Remove Specific Atomic Write Method from BlobContainer#43329
Remove Specific Atomic Write Method from BlobContainer#43329original-brownbear wants to merge 2 commits intoelastic:masterfrom original-brownbear:remove-non-atomic-write
Conversation
original-brownbear
commented
Jun 18, 2019
- Extracted from Remove BlobContainer APIs that Are not Universally Applicable #42886
- Having both write and writeAtomic makes no sense. On Cloud providers all writes are atomic and on FS and HDFS the added cost of a move and directory fsync operation is hardly relevant.
- On the other hand, allowing for partial writes (though extremely unlikely in practice) simply has the potential of creating more garbage blobs that aren't even deserializable. This change neatly ensures that every blob by a non-temp name has been fully written and fsynced (in case of NFS + HDFS).

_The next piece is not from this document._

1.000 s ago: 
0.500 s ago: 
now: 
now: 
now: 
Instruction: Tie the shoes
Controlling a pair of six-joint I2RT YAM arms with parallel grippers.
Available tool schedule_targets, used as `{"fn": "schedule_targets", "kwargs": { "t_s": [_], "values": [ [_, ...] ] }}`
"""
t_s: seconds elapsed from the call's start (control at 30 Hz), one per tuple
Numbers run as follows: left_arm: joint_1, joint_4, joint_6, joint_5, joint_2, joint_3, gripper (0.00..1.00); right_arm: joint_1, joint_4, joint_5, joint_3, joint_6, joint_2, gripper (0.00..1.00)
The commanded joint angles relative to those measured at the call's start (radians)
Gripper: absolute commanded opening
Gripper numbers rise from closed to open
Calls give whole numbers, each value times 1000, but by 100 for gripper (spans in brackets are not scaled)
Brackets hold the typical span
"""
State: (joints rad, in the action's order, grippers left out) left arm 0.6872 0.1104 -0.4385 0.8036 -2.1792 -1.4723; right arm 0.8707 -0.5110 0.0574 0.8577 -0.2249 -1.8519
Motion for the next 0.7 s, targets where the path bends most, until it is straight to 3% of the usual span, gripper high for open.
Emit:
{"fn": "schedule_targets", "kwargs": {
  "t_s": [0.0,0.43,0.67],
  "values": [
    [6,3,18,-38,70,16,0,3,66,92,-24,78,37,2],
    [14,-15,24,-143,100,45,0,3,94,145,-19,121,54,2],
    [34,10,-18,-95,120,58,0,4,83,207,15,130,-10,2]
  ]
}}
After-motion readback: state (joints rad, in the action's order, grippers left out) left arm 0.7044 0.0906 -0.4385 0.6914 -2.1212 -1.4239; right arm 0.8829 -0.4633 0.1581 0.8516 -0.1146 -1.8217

* Extracted from #42886 * Having both write and writeAtomic makes no sense. On Cloud providers all writes are atomic and on FS and HDFS the added cost of a move and directory fsync operation is hardly relevant. * On the other hand, allowing for partial writes (though extremely unlikely in practice) simply has the potential of creating more garbage blobs that aren't even deserializable. This change neatly ensures that every blob by a non-temp name has been fully written and fsynced (in case of NFS + HDFS).
|
Pinging @elastic/es-distributed |
|
I think this brings the risk now of creating more garbage files at the top-level, which are not cleaned up. |
I don't think that's true. We are currently not cleaning up top level files anyway, on broken snapshots or deletes we still leak top level snap-{}.dat etc. All this changes is that we'd be leaking temp- blobs instead of non-temp named blobs. If anything I'd say that makes it easier to run cleanup :) the number of blobs def. does not go up imo. PS: I will open a PR to clean up the top level situation very shortly anyway :) |
You're right.
On HDFS the cost will be higher. Each metadata request can take a few hundred milliseconds to be processed by a NameNode, so this might make snapshotting on HDFS slower. Another problem is that the write_once semantics of blobs will be harder to guarantee. The move operation on FS as well as HDFS does not guarantee the same semantics as CREATE_NEW. The Javadocs for FIles.move say that This is also why we're doing a best-effort check in I'm a bit torn on this. On one hand I think removing the extra method is good. On the other hand, it gives us worse guarantees and slower backups on HDFS. |
Yea that's true, but in the end how relevant is this for overall performance in relative terms? In the end we're doubling the number (not even because we already use atomic write in a bunch of spots) of metadata requests and keep everything else constant. Especially if we also get #42791 in (parallelize snapshots on the file not the shard level) I think the effect will not be that relevant from the user perspective. But even without I'd be surprised if metadata requests were the bulk of the snapshot cost at the moment and if they aren't then the effect isn't that big.
See my other PR on this topic: #42886 I don't think we should work with write_once any more due to the difficulties it introduces when it comes to S3 (and some NFS). |
|
Closing this as it will become irrelevant as a result of #46250 and follow-ups (since we'll use the CS for consistency of the repository contents) and we can simply remove the atomic-write methods once they become unused. |